Dzisiaj wieczorem scena na terenie zalewu złotoryjskiego oraz ustawione przed nią barierki zadrżały i to wielokrotnie.
Nie jest to przenośnia. Scena została wprawiona w drżenie za sprawą wykonawców, a barierki za sprawą ich fanów.
Zanim jednak do tego doszło, mogliśmy podziwiać talent wokalny Melissy Fortwengel oraz posłuchać Złotoryjskiej Orkiestry Górniczej i projektu Wilcze studio w wykonaniu zespołu Wiesz jak jest.

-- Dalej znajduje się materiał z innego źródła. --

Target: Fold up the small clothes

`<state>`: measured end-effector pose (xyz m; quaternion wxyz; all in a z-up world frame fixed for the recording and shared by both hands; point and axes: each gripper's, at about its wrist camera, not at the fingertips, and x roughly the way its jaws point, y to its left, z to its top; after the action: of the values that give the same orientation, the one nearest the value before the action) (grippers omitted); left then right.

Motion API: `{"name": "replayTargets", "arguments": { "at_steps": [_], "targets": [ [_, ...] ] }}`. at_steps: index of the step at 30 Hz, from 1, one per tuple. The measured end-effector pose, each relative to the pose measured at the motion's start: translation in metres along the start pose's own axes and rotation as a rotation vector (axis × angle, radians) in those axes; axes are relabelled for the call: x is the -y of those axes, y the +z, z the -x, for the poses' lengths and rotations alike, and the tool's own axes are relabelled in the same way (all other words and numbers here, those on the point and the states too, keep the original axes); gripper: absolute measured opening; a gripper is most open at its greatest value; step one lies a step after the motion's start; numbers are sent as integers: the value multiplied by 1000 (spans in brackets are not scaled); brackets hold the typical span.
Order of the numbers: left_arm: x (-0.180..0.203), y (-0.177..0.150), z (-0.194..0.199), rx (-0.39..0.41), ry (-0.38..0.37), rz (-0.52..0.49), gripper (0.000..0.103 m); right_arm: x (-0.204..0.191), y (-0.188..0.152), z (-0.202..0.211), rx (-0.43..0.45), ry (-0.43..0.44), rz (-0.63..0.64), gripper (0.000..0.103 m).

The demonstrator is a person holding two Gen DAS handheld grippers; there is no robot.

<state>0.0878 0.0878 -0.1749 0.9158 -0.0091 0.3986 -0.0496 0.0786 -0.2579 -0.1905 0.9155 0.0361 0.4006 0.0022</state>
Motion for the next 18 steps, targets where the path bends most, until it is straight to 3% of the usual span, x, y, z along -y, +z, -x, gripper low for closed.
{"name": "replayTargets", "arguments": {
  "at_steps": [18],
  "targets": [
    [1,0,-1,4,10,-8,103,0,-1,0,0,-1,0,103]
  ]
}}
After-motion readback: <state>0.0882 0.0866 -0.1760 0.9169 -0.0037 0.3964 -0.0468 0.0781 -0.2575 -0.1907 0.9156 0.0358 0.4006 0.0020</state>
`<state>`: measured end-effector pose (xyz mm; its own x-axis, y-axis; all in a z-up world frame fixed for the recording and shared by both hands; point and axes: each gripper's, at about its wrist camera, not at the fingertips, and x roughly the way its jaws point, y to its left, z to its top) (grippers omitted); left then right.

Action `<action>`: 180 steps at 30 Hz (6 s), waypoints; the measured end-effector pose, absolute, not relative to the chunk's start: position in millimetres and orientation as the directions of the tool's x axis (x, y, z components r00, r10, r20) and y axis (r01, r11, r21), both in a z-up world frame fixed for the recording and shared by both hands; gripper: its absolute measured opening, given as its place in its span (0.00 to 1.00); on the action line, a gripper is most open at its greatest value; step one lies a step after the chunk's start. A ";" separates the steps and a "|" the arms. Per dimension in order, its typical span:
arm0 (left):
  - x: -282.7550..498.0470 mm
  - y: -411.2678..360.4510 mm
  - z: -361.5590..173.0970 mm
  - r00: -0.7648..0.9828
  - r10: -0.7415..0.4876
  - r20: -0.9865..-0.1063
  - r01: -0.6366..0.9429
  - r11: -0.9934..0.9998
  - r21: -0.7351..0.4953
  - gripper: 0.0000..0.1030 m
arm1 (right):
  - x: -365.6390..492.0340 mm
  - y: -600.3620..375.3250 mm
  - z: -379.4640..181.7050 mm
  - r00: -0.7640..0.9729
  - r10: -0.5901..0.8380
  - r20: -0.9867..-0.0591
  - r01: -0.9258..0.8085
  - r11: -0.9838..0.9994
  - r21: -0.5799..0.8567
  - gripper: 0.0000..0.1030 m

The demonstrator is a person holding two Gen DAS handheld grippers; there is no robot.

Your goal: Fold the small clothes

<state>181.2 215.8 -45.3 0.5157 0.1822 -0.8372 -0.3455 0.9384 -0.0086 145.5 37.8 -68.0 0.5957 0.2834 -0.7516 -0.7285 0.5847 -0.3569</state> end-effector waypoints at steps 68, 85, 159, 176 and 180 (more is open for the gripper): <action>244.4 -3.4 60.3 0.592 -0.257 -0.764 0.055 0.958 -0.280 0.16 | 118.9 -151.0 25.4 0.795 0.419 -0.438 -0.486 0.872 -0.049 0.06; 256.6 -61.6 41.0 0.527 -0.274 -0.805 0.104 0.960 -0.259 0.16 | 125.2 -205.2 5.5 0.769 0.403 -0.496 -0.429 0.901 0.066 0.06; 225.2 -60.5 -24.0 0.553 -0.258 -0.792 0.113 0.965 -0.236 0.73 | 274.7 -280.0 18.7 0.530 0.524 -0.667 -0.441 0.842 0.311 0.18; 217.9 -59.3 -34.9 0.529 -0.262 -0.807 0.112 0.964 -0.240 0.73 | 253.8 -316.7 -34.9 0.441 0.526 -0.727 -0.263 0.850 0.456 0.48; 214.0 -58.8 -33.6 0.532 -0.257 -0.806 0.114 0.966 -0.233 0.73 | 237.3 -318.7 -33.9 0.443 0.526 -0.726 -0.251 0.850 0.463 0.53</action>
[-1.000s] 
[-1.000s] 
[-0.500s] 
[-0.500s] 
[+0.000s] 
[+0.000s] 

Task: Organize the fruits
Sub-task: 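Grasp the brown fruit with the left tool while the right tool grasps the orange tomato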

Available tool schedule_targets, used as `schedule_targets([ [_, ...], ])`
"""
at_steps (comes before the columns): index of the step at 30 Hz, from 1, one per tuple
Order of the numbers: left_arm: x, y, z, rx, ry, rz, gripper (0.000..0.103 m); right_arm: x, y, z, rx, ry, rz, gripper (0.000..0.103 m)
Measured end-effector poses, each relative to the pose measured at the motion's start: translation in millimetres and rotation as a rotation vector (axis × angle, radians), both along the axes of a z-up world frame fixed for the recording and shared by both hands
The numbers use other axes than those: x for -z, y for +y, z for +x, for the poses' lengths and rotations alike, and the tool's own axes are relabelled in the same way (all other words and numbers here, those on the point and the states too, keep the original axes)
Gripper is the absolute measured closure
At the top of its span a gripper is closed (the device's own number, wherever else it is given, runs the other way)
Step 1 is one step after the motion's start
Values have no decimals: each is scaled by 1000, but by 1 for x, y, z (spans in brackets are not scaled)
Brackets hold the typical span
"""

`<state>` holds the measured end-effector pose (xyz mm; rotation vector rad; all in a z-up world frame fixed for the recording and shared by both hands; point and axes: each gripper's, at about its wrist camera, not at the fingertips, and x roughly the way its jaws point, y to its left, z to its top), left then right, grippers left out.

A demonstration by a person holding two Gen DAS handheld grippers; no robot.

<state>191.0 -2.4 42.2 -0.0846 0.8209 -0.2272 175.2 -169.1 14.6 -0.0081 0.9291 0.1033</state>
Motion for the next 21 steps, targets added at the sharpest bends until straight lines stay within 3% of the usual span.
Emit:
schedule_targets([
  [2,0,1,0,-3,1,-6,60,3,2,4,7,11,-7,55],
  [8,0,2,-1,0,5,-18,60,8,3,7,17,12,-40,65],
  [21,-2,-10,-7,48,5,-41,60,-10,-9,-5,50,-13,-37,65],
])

Następnie publiczność rozgrzał i porządnie rozruszał Shymczyk, którego piosenki śpiewała większość zebranych nad zalewem ludzi, co pokazało jak bardzo jest znany i lubiany.
Z jeszcze większym aplauzem przyjęta została gwiazda wieczoru, czyli Smolasty, który zaśpiewał nie tylko swoje najnowsze przeboje, ale także kilka starszych.
Wcześniej jednak burmistrz dokonał oficjalnego zamknięcia święta naszego miasta.
– Witam was bardzo serdecznie. A mówili, że w Złotoryi nie ma młodzieży. Jest młodzież? Zróbcie hałas – powitał zebranych Paweł Kulig, na co odpowiedziały mu gromkie okrzyki. – Wszystko co dobre, kiedyś się kończy, ale nie u nas. Dopiero rozkręcamy imprezę. Przy okazji chciałbym podziękować wszystkim, którzy się do niej przyczynili – dodał na koniec.